= What you should do =
Please count the lines of the data that contain "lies" and state only the total.

= Task inputs =

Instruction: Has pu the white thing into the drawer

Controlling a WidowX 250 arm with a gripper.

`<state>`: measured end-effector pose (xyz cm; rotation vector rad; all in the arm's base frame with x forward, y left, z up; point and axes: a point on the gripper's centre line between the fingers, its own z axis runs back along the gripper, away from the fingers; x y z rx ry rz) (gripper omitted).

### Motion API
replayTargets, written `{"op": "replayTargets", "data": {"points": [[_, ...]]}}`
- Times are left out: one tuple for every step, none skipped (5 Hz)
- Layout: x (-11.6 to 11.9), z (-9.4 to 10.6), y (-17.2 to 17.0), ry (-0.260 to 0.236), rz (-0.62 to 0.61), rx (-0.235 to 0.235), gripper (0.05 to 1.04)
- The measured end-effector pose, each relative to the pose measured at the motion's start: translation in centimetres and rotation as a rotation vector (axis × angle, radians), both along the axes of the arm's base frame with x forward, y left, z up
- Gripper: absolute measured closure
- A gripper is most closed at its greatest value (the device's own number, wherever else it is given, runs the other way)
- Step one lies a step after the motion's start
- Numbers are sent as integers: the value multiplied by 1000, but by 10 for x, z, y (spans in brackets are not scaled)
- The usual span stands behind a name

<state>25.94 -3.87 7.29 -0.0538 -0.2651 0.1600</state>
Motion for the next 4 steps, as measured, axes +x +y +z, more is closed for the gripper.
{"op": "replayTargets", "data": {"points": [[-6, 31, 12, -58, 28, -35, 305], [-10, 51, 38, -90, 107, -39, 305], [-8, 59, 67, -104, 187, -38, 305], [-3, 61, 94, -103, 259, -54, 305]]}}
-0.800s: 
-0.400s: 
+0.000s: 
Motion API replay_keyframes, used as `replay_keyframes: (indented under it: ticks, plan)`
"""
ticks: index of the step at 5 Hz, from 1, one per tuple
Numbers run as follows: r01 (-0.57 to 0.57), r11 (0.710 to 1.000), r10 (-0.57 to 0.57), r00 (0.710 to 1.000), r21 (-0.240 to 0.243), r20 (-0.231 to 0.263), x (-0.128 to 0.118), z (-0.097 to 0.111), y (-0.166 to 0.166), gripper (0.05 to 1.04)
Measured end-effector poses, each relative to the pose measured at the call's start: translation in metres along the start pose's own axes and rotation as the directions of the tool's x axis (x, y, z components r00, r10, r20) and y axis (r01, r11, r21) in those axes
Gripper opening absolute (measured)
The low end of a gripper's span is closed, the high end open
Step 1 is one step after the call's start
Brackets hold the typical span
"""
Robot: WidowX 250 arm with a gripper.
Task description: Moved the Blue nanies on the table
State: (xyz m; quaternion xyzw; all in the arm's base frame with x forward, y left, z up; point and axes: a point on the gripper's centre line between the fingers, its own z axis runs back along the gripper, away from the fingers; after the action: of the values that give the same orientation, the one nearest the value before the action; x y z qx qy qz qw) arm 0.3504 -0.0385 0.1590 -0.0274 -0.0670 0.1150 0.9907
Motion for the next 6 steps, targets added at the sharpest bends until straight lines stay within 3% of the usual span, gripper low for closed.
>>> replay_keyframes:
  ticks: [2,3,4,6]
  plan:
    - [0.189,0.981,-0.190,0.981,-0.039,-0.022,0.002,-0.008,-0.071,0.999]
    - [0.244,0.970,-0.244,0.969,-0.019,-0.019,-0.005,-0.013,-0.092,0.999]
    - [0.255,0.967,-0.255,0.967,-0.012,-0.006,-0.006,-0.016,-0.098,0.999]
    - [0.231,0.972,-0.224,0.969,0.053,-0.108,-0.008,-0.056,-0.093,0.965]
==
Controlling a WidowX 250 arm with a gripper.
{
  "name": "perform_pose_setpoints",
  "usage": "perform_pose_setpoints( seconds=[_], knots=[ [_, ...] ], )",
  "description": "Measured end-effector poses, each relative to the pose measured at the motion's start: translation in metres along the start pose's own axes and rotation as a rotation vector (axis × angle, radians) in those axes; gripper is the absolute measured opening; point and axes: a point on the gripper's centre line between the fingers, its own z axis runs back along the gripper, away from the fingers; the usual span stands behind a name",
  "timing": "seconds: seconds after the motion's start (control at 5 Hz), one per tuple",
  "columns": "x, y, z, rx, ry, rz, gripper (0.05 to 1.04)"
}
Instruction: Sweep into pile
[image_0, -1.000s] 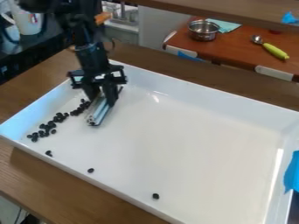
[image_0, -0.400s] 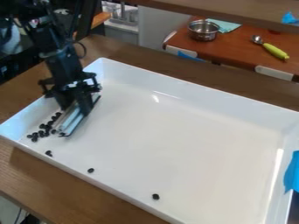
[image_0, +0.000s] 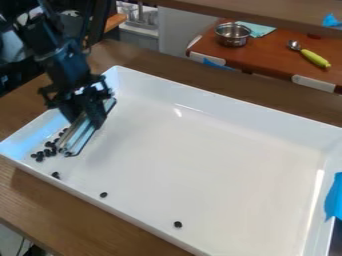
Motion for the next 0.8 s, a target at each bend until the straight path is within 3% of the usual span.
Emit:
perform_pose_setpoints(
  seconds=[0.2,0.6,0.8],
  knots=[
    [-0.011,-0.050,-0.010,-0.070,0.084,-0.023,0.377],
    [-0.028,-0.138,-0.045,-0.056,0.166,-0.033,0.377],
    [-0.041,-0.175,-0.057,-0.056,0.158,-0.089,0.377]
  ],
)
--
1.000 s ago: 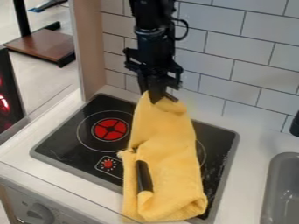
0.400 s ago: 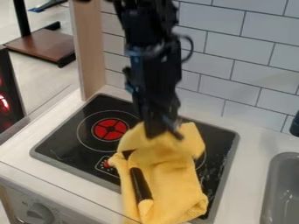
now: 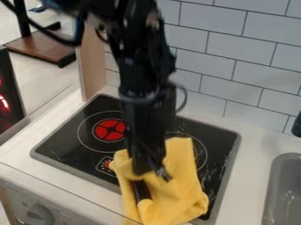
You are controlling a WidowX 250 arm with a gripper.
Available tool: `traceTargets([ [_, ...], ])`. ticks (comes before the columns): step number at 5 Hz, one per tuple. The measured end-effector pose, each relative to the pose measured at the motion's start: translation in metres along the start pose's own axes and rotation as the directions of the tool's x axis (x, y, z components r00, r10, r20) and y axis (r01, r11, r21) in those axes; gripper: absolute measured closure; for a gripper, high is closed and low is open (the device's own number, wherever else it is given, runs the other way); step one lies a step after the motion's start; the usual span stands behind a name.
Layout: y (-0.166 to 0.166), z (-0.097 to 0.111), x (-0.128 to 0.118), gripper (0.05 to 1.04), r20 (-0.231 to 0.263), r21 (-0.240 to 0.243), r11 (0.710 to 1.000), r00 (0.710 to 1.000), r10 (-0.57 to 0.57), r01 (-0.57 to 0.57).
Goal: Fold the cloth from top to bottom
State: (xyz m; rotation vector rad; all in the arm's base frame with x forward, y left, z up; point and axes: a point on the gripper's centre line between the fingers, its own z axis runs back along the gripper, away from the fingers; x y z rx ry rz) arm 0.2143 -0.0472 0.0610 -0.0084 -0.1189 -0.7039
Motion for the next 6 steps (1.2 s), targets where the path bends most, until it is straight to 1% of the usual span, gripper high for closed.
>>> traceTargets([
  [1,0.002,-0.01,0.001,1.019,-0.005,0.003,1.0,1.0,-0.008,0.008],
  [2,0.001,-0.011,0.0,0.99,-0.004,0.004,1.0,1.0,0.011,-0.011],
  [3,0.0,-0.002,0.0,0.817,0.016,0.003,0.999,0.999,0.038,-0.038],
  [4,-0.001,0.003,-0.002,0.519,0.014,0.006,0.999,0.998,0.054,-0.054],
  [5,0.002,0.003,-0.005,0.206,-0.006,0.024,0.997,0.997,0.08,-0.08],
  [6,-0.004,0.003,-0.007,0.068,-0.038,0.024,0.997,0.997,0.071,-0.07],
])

= Solved problem =
2